Gladia

Overview

GladiaSTTService provides real-time speech recognition using Gladia’s WebSocket API with support for 99+ languages, custom vocabulary, translation, sentiment analysis, and advanced audio processing features for comprehensive transcription.

Gladia STT API Reference

Pipecat’s API methods for Gladia STT integration

Example Implementation

Complete example with interruption handling

Gladia Documentation

Official Gladia documentation and features

Gladia Platform

Access multilingual transcription and API keys

Installation

To use Gladia services, install the required dependency:

pip install "pipecat-ai[gladia]"

Prerequisites

Gladia Account Setup

Before using Gladia STT services, you need:

Gladia Account: Sign up at Gladia
API Key: Generate an API key from your account dashboard
Region Selection: Choose your preferred region (EU-West or US-West)

Required Environment Variables

GLADIA_API_KEY: Your Gladia API key for authentication
GLADIA_REGION: Your preferred region (optional, defaults to “eu-west”)

Configuration

GladiaSTTService

api_key

str

required

Gladia API key for authentication.

region

Literal['us-west', 'eu-west']

default:"None"

Region used to process audio. Defaults to "eu-west" when None.

url

str

default:"https://api.gladia.io/v2/live"

Gladia API URL for session initialization.

confidence

float

default:"None"

Minimum confidence threshold for transcriptions (0.0-1.0). Deprecated — no confidence threshold is applied.

encoding

str

default:"wav/pcm"

Audio encoding format. Init-only — not part of runtime-updatable settings.

bit_depth

int

default:"16"

Audio bit depth. Init-only — not part of runtime-updatable settings.

channels

int

default:"1"

Number of audio channels. Init-only — not part of runtime-updatable settings.

sample_rate

int

default:"None"

Audio sample rate in Hz. When None, uses the pipeline’s configured sample rate.

model

str

default:"None"

deprecated

Model to use for transcription. Deprecated in v0.0.105. Use settings=GladiaSTTService.Settings(...) instead.

params

GladiaInputParams

default:"None"

deprecated

Additional configuration parameters. Deprecated in v0.0.105. Use settings=GladiaSTTService.Settings(...) instead.

settings

GladiaSTTService.Settings

default:"None"

Runtime-configurable settings for the STT service. See Settings below.

max_buffer_size

int

default:"20971520"

Maximum size of audio buffer in bytes (default 20MB).

should_interrupt

bool

default:"True"

Whether the bot should be interrupted when Gladia VAD detects user speech.

ttfs_p99_latency

float

default:"1.49"

P99 latency from speech end to final transcript in seconds. Override for your deployment. See stt-benchmark.

Settings

Runtime-configurable settings passed via the settings constructor argument using GladiaSTTService.Settings(...). These can be updated mid-conversation with STTUpdateSettingsFrame. See Service Settings for details.

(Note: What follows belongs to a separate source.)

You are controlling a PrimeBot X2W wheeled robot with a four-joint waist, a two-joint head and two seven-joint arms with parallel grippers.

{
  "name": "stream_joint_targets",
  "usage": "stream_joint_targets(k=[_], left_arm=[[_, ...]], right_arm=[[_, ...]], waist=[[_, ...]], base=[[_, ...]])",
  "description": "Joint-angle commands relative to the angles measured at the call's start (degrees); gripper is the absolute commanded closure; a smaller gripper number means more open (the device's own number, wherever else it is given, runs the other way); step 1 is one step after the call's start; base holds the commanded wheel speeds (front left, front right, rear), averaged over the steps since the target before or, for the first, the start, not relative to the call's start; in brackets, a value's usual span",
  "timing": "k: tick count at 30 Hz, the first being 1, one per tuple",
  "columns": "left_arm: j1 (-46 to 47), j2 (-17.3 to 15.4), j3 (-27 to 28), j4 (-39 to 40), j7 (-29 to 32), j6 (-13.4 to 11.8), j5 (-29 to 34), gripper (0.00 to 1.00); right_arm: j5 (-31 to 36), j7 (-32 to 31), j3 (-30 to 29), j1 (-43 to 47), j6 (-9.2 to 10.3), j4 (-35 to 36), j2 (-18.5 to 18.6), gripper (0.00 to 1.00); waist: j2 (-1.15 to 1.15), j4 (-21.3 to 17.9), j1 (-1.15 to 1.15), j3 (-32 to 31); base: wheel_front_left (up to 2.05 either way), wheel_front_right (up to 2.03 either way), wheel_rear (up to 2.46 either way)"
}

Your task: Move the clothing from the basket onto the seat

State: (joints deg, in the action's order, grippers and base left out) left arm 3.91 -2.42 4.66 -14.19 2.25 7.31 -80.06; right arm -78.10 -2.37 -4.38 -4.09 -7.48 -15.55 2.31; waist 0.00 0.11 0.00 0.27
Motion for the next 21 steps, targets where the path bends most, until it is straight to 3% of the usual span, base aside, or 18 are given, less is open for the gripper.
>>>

Parameter	Type	Default	Description
`model`	`str`	`None`	STT model identifier. (Inherited from base STT settings.)
`language`	`Language \| str`	`None`	Language for speech recognition. (Inherited from base STT settings.)
`language_config`	`LanguageConfig`	`None`	Detailed language configuration with code switching support.
`custom_metadata`	`Dict[str, Any]`	`None`	Additional metadata to include with requests.
`endpointing`	`float`	`None`	Silence duration in seconds to mark end of speech.
`maximum_duration_without_endpointing`	`int`	`5`	Maximum utterance duration (seconds) without silence.
`pre_processing`	`PreProcessingConfig`	`None`	Audio pre-processing options (audio enhancer, speech threshold).
`realtime_processing`	`RealtimeProcessingConfig`	`None`	Real-time processing features (custom vocabulary, translation, NER, sentiment).
`messages_config`	`MessagesConfig`	`None`	WebSocket message filtering options.
`enable_vad`	`bool`	`False`	Enable Gladia VAD for end-of-utterance detection. Use without other VAD in the agent.

Usage

Basic Setup

from pipecat.services.gladia.stt import GladiaSTTService

stt = GladiaSTTService(
    api_key=os.getenv("GLADIA_API_KEY"),
)

With Language Configuration

from pipecat.services.gladia.stt import GladiaSTTService
from pipecat.services.gladia.config import LanguageConfig

stt = GladiaSTTService(
    api_key=os.getenv("GLADIA_API_KEY"),
    region="us-west",
    settings=GladiaSTTService.Settings(
        model="solaria-1",
        language_config=LanguageConfig(
            languages=["en", "es"],
            code_switching=True,
        ),
    ),
)

With Real-time Processing

from pipecat.services.gladia.stt import GladiaSTTService
from pipecat.services.gladia.config import (
    RealtimeProcessingConfig,
    CustomVocabularyConfig,
    CustomVocabularyItem,
    TranslationConfig,
)

stt = GladiaSTTService(
    api_key=os.getenv("GLADIA_API_KEY"),
    settings=GladiaSTTService.Settings(
        realtime_processing=RealtimeProcessingConfig(
            custom_vocabulary=True,
            custom_vocabulary_config=CustomVocabularyConfig(
                vocabulary=[
                    CustomVocabularyItem(value="Pipecat", intensity=0.8),
                    "Gladia",
                ],
            ),
            translation=True,
            translation_config=TranslationConfig(
                target_languages=["fr", "de"],
                model="enhanced",
            ),
        ),
    ),
)

Notes

Session-based connection: Gladia uses a two-step connection process: first an HTTP POST to initialize a session, then a WebSocket connection to the returned session URL. The session URL and ID are managed automatically.
Audio buffering: The service buffers audio data locally and sends it when connected. If the connection drops and reconnects, buffered audio is automatically re-sent to minimize transcript gaps.
Keepalive: Empty audio chunks are sent periodically to keep the Gladia connection alive (keepalive interval: 5s, timeout: 20s).
Built-in VAD: Set enable_vad=True in Settings to use Gladia’s server-side VAD, which emits UserStartedSpeakingFrame and UserStoppedSpeakingFrame. When using this, do not enable another VAD in your pipeline.
Translation: Gladia supports real-time translation to multiple target languages. Translation results are pushed as TranslationFrames.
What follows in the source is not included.